=== What you need to do ===
What is needed is an exact copy of the entries below, from the line that contains "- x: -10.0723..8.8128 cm" through the final line, both included, and nothing else.

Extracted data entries

......

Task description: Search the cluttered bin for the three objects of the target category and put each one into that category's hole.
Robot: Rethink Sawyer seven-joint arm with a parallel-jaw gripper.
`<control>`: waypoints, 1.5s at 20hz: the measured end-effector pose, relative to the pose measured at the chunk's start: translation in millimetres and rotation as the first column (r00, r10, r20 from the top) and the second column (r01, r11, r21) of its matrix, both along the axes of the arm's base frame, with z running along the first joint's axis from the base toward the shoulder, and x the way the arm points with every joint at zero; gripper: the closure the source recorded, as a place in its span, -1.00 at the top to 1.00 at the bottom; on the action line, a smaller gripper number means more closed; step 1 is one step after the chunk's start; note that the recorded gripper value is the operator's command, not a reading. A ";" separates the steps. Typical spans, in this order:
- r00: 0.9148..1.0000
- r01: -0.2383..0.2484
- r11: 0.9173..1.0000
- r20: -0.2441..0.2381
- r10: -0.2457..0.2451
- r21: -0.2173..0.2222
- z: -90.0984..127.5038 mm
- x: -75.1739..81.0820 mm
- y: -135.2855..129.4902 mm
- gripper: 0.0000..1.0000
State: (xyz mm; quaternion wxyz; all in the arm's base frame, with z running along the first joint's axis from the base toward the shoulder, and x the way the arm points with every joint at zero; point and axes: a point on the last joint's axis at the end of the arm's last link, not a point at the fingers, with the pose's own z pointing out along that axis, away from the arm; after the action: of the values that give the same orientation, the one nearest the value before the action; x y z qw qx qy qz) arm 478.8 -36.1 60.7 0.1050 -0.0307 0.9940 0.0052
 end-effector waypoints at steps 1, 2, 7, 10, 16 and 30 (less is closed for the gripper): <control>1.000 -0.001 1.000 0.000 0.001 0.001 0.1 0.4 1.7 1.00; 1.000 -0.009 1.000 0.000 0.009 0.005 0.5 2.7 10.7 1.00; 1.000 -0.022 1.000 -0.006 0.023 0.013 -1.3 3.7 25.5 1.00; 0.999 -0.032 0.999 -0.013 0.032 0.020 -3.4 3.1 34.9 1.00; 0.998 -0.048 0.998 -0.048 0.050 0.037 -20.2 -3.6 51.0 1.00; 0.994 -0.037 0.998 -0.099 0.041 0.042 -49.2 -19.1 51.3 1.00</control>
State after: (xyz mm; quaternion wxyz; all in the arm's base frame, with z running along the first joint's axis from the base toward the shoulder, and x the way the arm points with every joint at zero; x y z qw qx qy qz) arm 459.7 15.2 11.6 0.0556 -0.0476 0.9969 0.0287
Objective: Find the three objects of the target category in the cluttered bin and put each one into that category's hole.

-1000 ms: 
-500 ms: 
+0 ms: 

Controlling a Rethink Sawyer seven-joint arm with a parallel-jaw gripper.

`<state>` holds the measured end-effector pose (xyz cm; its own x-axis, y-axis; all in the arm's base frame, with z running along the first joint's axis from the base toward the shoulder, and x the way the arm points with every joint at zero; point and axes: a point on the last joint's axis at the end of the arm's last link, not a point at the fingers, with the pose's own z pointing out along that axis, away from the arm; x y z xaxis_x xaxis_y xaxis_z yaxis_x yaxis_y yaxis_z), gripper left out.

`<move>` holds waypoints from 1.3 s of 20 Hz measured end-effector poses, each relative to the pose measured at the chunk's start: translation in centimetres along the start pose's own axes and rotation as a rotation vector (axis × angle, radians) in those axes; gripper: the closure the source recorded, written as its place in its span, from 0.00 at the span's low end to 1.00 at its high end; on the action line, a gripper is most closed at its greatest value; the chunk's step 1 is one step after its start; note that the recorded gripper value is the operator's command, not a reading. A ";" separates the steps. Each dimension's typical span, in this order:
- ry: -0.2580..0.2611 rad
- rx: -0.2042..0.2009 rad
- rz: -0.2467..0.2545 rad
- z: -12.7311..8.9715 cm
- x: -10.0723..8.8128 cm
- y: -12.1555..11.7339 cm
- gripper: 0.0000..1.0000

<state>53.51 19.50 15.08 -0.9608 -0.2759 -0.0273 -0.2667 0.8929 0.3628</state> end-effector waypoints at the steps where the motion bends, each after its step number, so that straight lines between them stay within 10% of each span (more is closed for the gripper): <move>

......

=== Response to this exercise ===
- x: -10.0723..8.8128 cm
- y: -12.1555..11.7339 cm
- gripper: 0.0000..1.0000

<state>53.51 19.50 15.08 -0.9608 -0.2759 -0.0273 -0.2667 0.8929 0.3628</state> end-effector waypoints at the steps where the motion bends, each after its step number, so that straight lines between them stay within 10% of each span (more is closed for the gripper): <move>

That is the complete output for this exercise.